The governor was repeatedly asked to reconcile his comments from a week ago — when he pointedly defended spending $500,000 to help get Rogers elected — with a statement he issued Tuesday after the northern Arizona Republican was censured by the Senate.
On Feb. 24, when asked if he was still happy with his campaign investment in Rogers, Ducey explained that his priority as governor was to elect a governing majority. Rogers helps give Republicans a one-vote majority in the state Senate.
“What I've wanted to do is move my agenda forward. I'm proud of what we've been able to accomplish,” Ducey said. “And she's still better than her opponent, (Democrat) Felicia French.”

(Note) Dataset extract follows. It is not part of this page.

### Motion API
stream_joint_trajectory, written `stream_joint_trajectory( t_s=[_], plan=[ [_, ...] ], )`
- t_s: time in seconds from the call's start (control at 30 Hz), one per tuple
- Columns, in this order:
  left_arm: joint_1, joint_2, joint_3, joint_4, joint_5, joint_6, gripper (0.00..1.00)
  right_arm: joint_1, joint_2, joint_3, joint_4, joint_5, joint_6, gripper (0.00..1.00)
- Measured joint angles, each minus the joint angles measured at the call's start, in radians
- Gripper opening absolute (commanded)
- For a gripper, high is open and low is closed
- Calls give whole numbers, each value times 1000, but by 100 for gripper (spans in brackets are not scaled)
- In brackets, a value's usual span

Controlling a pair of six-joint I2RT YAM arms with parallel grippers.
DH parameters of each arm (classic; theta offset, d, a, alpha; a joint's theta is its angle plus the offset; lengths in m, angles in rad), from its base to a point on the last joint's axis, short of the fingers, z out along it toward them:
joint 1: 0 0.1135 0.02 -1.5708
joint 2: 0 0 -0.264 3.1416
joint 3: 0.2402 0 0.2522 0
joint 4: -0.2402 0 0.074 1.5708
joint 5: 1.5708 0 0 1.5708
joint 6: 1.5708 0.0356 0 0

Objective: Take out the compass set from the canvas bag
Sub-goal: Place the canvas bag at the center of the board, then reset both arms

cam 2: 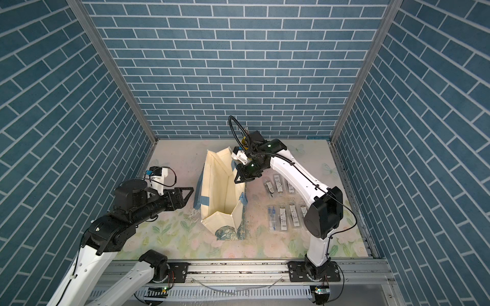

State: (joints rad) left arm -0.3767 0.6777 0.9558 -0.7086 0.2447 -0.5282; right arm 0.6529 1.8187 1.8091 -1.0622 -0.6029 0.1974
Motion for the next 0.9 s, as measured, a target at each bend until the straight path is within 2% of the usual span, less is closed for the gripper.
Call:
stream_joint_trajectory(
  t_s=[0.07,0.17,0.37,0.47,0.53,0.63,0.67,0.8,0.9],
  plan=[
    [0,-1,-12,16,8,-6,84,-28,0,-41,23,-3,-10,14],
    [0,1,-34,33,13,-11,84,-60,0,-80,39,-4,-19,27],
    [0,14,-42,48,6,10,86,-71,-3,-88,54,10,-36,57],
    [0,9,-58,77,-29,55,87,-70,-36,-88,58,63,-40,64],
    [0,-2,-85,101,-93,113,90,-72,-99,-95,87,133,-42,68],
    [0,-22,-159,176,-214,218,84,-82,-273,-177,188,267,-43,77],
    [1,-27,-195,214,-260,247,81,-87,-342,-222,230,323,-44,77],
    [5,-17,-437,460,-474,412,70,-97,-639,-568,524,614,-84,85],
    [49,128,-568,620,-577,488,69,-122,-766,-888,767,802,-141,86]
  ],
)
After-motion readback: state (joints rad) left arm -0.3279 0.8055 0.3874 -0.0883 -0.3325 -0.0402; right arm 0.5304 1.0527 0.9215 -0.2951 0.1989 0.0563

On Tuesday, Ducey prepared a written statement “in response to the Arizona Senate’s vote” — without mentioning what the vote was for or which lawmaker was being censured — that broadly decried “denigrating and insulting rhetoric.”
“Anti-Semitic and hateful language has no place in Arizona,” Ducey said in the press statement.
So was Ducey contradicting himself when he insisted that Rogers was a better option than her Democratic opponent in 2020?
The governor repeatedly deflected: “I put out a statement yesterday. That’s the statement I’m standing by.”
When pressed, Ducey accused a reporter of “twisting my words.”
And while rhetoric like Rogers’ has, in Ducey’s words, “no place in Arizona,” the governor rejected calls for Rogers to be expelled from the Senate.
“There are some people in our legislature that want to overturn presidential elections. And there are some people in our legislature that want to overturn legislative elections. Now in this business, you either trust the people, or you don't. I'm on the side of trusting the people,” Ducey said. “And everyone that's running for election will have to stand before the voters on their record for the past two years.”
Ducey was later asked if he would endorse Rogers for re-election later this year, but he would not answer.
“I’m not even considering any of that right now,” he said.
A last-minute change in Arizona’s redistricting process ensured Rogers could run for office in a safe GOP-leaning legislative district. One Democratic commissioner accused her Republican counterpart of intentionally making the change to benefit Rogers, the incumbent.